NaeemS · ‎06-26-2024

Hi @robbe ,

My model was logged successfully using feature engineering client. The issue appears while creating a serving endpoint for that model.
For the Sklearn model I used a simple Random Forest model and for the spark model I am logging a pipeline with multiple steps like imputer, indexer, assembler and model.
Also, I am not using 3rd part feature stores here. I am using online tables within Unity Catalog, this is relatively a new feature introduced by Databricks. I am using same store with sklearn model and it is working fine, the issue appears only with spark pipeline.

While logging my model I am not specifying databricks-feature-lookup as dependency, it is being added by default with my model even if I give my own requirements file while logging the model.

Thanks

robbe · ‎07-22-2024

Hi @NaeemS, did you manage to find a fix?
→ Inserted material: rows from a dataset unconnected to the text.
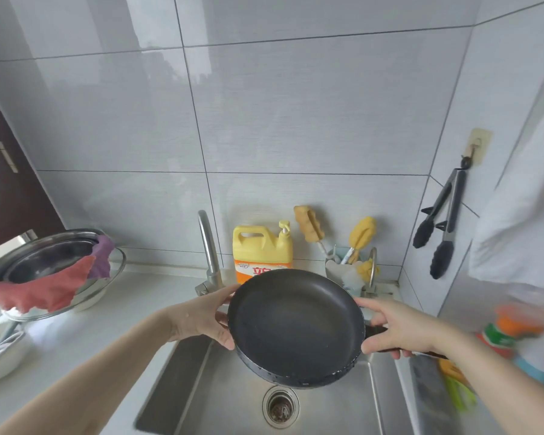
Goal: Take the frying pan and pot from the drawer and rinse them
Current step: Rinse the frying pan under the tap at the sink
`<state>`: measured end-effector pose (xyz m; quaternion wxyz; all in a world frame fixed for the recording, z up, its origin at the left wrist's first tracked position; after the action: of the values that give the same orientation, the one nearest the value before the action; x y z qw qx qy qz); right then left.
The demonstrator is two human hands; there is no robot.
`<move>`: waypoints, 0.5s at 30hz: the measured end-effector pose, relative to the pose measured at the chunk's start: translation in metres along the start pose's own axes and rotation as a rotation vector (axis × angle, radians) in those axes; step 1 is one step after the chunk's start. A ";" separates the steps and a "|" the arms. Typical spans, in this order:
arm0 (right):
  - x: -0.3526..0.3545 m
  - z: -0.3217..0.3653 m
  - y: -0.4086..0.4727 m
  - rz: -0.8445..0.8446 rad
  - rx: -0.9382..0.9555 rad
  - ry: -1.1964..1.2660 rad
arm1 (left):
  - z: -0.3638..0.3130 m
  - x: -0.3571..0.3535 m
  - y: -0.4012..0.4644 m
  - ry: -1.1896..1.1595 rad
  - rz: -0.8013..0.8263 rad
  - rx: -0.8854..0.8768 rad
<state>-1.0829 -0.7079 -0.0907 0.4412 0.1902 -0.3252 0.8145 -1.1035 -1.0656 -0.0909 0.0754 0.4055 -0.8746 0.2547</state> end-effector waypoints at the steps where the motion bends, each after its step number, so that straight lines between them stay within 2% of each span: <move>1: -0.002 -0.002 -0.006 -0.011 -0.008 0.009 | -0.003 -0.003 -0.001 0.006 0.008 -0.003; 8: -0.003 -0.011 -0.046 -0.077 -0.022 0.015 | -0.031 -0.031 -0.015 0.015 0.034 -0.045; 15: -0.004 -0.002 -0.097 -0.127 0.000 0.062 | -0.059 -0.059 -0.037 -0.131 0.118 -0.170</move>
<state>-0.9996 -0.6699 -0.0595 0.5017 0.1850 -0.2989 0.7904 -1.0408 -1.0160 -0.0455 0.0371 0.3613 -0.9185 0.1565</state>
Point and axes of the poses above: each hand's wrist, its own y-axis towards the middle knuckle, its own x-axis out of the back of the hand, z = x × y, the point moved 4 cm from there along y, towards the middle knuckle, and after that the axes turned 4 degrees about x, right-handed, at the moved point
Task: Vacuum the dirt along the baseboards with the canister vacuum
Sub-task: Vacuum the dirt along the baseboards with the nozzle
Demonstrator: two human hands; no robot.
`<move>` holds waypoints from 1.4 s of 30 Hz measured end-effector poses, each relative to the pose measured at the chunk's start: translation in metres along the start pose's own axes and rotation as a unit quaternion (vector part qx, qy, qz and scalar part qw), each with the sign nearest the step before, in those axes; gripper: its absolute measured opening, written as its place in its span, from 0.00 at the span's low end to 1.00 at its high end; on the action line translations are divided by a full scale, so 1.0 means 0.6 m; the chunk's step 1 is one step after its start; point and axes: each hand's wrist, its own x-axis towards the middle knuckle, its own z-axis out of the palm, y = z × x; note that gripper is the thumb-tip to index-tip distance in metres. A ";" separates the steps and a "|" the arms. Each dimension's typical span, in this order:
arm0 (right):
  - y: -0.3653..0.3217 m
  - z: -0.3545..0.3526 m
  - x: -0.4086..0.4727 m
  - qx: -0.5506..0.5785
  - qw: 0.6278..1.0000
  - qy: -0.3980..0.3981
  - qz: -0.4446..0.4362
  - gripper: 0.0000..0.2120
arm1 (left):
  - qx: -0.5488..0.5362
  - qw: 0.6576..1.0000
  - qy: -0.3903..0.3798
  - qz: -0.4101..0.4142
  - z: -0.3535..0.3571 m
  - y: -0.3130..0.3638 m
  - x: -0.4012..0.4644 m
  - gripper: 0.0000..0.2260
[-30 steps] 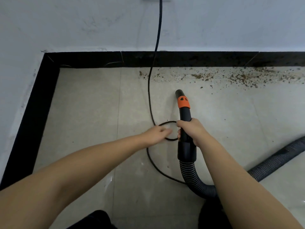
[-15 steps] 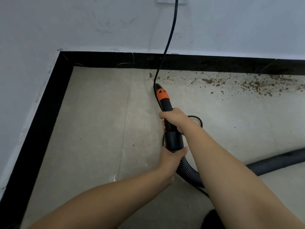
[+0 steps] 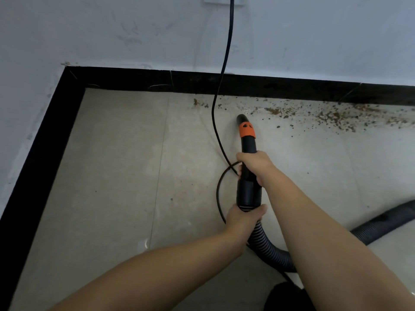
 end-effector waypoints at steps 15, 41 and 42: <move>-0.051 0.074 0.016 -0.056 0.995 -0.086 -0.016 0.05 | -0.086 0.993 0.084 -0.012 -0.019 0.051 0.009 0.16; -0.050 0.098 0.034 -0.004 0.999 -0.045 0.001 0.05 | -0.041 0.997 0.070 -0.007 -0.067 0.068 0.021 0.11; -0.048 0.087 0.035 0.005 0.999 -0.036 0.005 0.06 | -0.037 0.997 0.062 -0.011 -0.061 0.068 0.020 0.09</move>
I tried to run the same setting that you have and Iam running into your same problem and I think I got the reason - JAVA_HOME is not set.

So the Feature Engineering library seems to be messing up with the Java installation. I'll try to look into the issue further.

damselfly20 · ‎07-23-2024

Hi @robbe, I'm facing the same error like @NaeemS. I've deployed an endpoint for a RAG chain in Azure Databricks and at first, it worked well. I've set scale_to_zero_enabled=True. The problem is: Sometimes, scaling up from zero works fine and sometimes it results in an error:

[b2rtc] File "/opt/conda/envs/mlflow-env/lib/python3.10/concurrent/futures/_base.py", line 403, in __get_result
[b2rtc] raise self._exception
[b2rtc] File "/opt/conda/envs/mlflow-env/lib/python3.10/site-packages/mlflowserving/scoring_server/__init__.py", line 182, in get_model_option_or_exit
[b2rtc] self.model = self.model_future.result()
[b2rtc] File "/opt/conda/envs/mlflow-env/lib/python3.10/concurrent/futures/_base.py", line 451, in result
[b2rtc] return self.__get_result()
[b2rtc] File "/opt/conda/envs/mlflow-env/lib/python3.10/concurrent/futures/_base.py", line 403, in __get_result
[b2rtc] raise self._exception
[b2rtc] File "/opt/conda/envs/mlflow-env/lib/python3.10/site-packages/mlflowserving/scoring_server/__init__.py", line 182, in get_model_option_or_exit
[b2rtc] self.model = self.model_future.result()
[b2rtc] File "/opt/conda/envs/mlflow-env/lib/python3.10/concurrent/futures/_base.py", line 451, in result
...
...

This goes on and on, but it's the same six lines over and over again. It's also interesting that in spite of the exception in the logs, the serving endpoint state never changes to Error, but remains Ready (Scaling from zero) instead.

My requirements are:

mlflow==2.14.1
cloudpickle==2.0.0
databricks-feature-engineering==0.2.1
databricks-sdk==0.12.0
databricks-vectorsearch==0.22
entrypoints==0.4
langchain-community==0.2.6
langchain==0.2.6
numpy==1.23.5
packaging==23.2
pandas==1.5.3
psutil==5.9.0
pydantic==1.10.6
pyyaml==6.0
requests==2.28.1
tornado==6.1

robbe · ‎07-30-2024

Hi @damselfly20 unfortunately I can't help much with that as I've never worked with RAGs. Are you sure it's the same error though? @NaeemS's and my errors seems to be Java related and yours MLflow related.

Databricks Community

Feature Store Model Serving endpoint

Join Us as a Local Community Builder!

🚀 Weekly Delta (1 - 7 October): A Look Back at This Week’s Top Community Highlights!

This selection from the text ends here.